▶ Task prompt: Transcribe each line of the material as it is, and drop any picture.

═════ Data provided ═════

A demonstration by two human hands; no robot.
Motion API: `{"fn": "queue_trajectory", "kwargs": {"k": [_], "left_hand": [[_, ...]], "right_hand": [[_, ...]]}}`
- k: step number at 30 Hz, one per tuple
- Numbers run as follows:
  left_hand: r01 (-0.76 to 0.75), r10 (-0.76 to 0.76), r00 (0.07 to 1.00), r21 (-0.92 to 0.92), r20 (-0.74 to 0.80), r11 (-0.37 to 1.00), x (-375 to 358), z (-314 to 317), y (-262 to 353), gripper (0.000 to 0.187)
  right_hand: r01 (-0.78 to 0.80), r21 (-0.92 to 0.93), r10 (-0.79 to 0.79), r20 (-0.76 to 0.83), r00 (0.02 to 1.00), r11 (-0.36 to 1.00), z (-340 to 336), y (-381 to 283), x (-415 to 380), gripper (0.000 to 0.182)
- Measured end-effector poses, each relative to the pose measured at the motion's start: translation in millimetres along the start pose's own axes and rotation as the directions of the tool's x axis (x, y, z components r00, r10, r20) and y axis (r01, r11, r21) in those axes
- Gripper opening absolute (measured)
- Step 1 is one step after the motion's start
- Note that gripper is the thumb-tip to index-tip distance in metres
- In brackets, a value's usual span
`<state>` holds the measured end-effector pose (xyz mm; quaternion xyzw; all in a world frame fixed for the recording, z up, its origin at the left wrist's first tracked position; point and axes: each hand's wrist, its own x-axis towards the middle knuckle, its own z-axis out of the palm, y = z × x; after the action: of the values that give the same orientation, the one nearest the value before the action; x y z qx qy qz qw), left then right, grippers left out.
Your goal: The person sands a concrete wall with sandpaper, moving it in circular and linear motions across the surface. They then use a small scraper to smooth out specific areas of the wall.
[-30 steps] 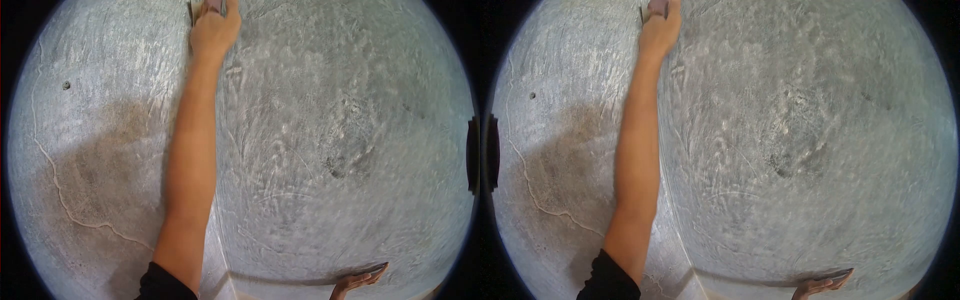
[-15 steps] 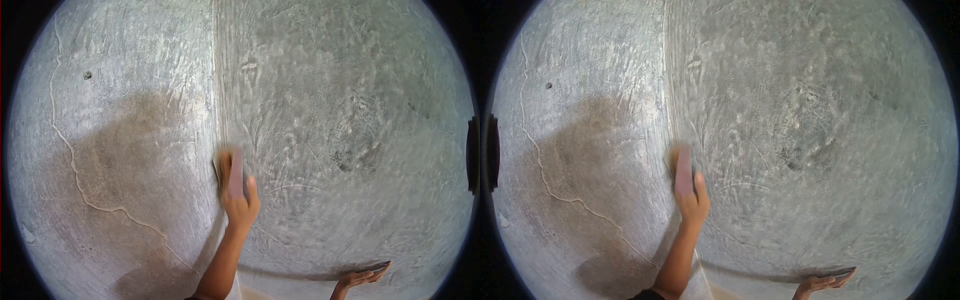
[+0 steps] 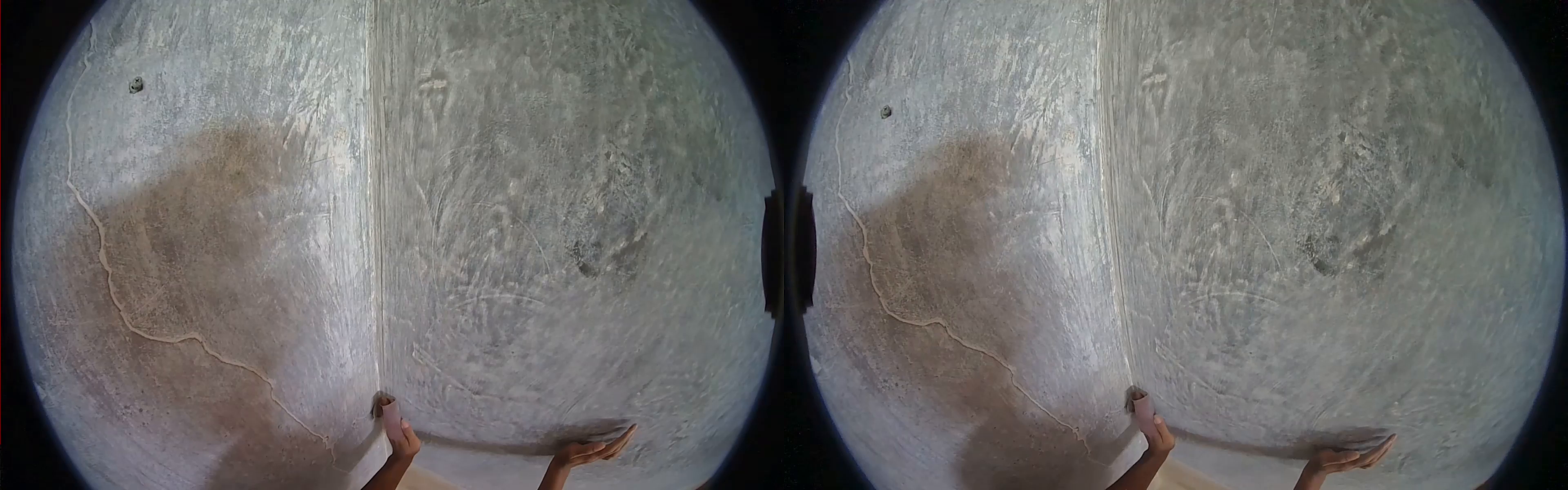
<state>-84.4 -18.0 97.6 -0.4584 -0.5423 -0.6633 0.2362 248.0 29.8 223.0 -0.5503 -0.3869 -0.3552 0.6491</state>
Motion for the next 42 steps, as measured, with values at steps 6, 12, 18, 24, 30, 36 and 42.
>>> {"fn": "queue_trajectory", "kwargs": {"k": [6, 12, 18, 24, 30, 36, 42], "left_hand": [[-0.145, 0.15, 0.989, -0.171, 0.013, 0.975, 150.2, -5.2, 59.9, 0.048], [-0.416, 0.407, 0.909, -0.183, -0.084, 0.891, 350.0, -6.6, 157.6, 0.048], [-0.335, 0.3, 0.937, -0.209, -0.18, 0.919, 499.7, 3.7, 261.0, 0.053], [-0.476, 0.459, 0.868, -0.056, -0.191, 0.878, 621.5, 8.9, 349.8, 0.064], [-0.664, 0.661, 0.744, -0.002, -0.104, 0.747, 609.6, 51.7, 424.1, 0.058], [-0.829, 0.825, 0.555, -0.16, -0.107, 0.536, 528.3, 89.0, 428.1, 0.06], [-0.817, 0.825, 0.56, -0.116, 0.079, 0.565, 335.5, 86.2, 346.3, 0.048]], "right_hand": [[0.19, -0.006, -0.19, -0.054, 0.98, 0.982, -2.0, -3.9, 5.9, 0.053], [0.161, -0.012, -0.161, -0.036, 0.986, 0.987, -3.7, -8.0, 7.7, 0.052], [0.087, -0.024, -0.087, 0.004, 0.996, 0.996, -1.4, -2.4, 1.7, 0.053], [0.048, 0.011, -0.048, 0.021, 0.999, 0.999, -3.2, -5.2, 0.1, 0.053], [0.04, 0.037, -0.042, 0.054, 0.998, 0.999, -6.1, -1.2, -0.9, 0.052], [0.013, 0.097, -0.016, 0.026, 1.0, 0.995, -3.9, -0.6, 1.0, 0.054], [-0.06, 0.115, 0.053, 0.063, 0.997, 0.991, -6.6, -5.8, 3.5, 0.054]]}}
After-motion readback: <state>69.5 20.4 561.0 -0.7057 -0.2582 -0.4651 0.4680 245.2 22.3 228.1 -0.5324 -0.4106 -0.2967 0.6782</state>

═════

▶ Written response:
A demonstration by two human hands; no robot.
Motion API: `{"fn": "queue_trajectory", "kwargs": {"k": [_], "left_hand": [[_, ...]], "right_hand": [[_, ...]]}}`
- k: step number at 30 Hz, one per tuple
- Numbers run as follows:
  left_hand: r01 (-0.76 to 0.75), r10 (-0.76 to 0.76), r00 (0.07 to 1.00), r21 (-0.92 to 0.92), r20 (-0.74 to 0.80), r11 (-0.37 to 1.00), x (-375 to 358), z (-314 to 317), y (-262 to 353), gripper (0.000 to 0.187)
  right_hand: r01 (-0.78 to 0.80), r21 (-0.92 to 0.93), r10 (-0.79 to 0.79), r20 (-0.76 to 0.83), r00 (0.02 to 1.00), r11 (-0.36 to 1.00), z (-340 to 336), y (-381 to 283), x (-415 to 380), gripper (0.000 to 0.182)
- Measured end-effector poses, each relative to the pose measured at the motion's start: translation in millimetres along the start pose's own axes and rotation as the directions of the tool's x axis (x, y, z components r00, r10, r20) and y axis (r01, r11, r21) in those axes
- Gripper opening absolute (measured)
- Step 1 is one step after the motion's start
- Note that gripper is the thumb-tip to index-tip distance in metres
- In brackets, a value's usual span
`<state>` holds the measured end-effector pose (xyz mm; quaternion xyzw; all in a world frame fixed for the recording, z up, its origin at the left wrist's first tracked position; point and axes: each hand's wrist, its own x-axis towards the middle knuckle, its own z-axis out of the palm, y = z × x; after the action: of the values that give the same orientation, the one nearest the value before the action; x y z qx qy qz qw), left then right, grippers left out.
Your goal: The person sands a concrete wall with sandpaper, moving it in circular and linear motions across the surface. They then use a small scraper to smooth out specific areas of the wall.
[-30 steps] 
[-15 steps] 
[+0 steps] 
<state>-84.4 -18.0 97.6 -0.4584 -0.5423 -0.6633 0.2362 248.0 29.8 223.0 -0.5503 -0.3869 -0.3552 0.6491</state>
Motion for the next 42 steps, as measured, with values at steps 6, 12, 18, 24, 30, 36 and 42.
>>> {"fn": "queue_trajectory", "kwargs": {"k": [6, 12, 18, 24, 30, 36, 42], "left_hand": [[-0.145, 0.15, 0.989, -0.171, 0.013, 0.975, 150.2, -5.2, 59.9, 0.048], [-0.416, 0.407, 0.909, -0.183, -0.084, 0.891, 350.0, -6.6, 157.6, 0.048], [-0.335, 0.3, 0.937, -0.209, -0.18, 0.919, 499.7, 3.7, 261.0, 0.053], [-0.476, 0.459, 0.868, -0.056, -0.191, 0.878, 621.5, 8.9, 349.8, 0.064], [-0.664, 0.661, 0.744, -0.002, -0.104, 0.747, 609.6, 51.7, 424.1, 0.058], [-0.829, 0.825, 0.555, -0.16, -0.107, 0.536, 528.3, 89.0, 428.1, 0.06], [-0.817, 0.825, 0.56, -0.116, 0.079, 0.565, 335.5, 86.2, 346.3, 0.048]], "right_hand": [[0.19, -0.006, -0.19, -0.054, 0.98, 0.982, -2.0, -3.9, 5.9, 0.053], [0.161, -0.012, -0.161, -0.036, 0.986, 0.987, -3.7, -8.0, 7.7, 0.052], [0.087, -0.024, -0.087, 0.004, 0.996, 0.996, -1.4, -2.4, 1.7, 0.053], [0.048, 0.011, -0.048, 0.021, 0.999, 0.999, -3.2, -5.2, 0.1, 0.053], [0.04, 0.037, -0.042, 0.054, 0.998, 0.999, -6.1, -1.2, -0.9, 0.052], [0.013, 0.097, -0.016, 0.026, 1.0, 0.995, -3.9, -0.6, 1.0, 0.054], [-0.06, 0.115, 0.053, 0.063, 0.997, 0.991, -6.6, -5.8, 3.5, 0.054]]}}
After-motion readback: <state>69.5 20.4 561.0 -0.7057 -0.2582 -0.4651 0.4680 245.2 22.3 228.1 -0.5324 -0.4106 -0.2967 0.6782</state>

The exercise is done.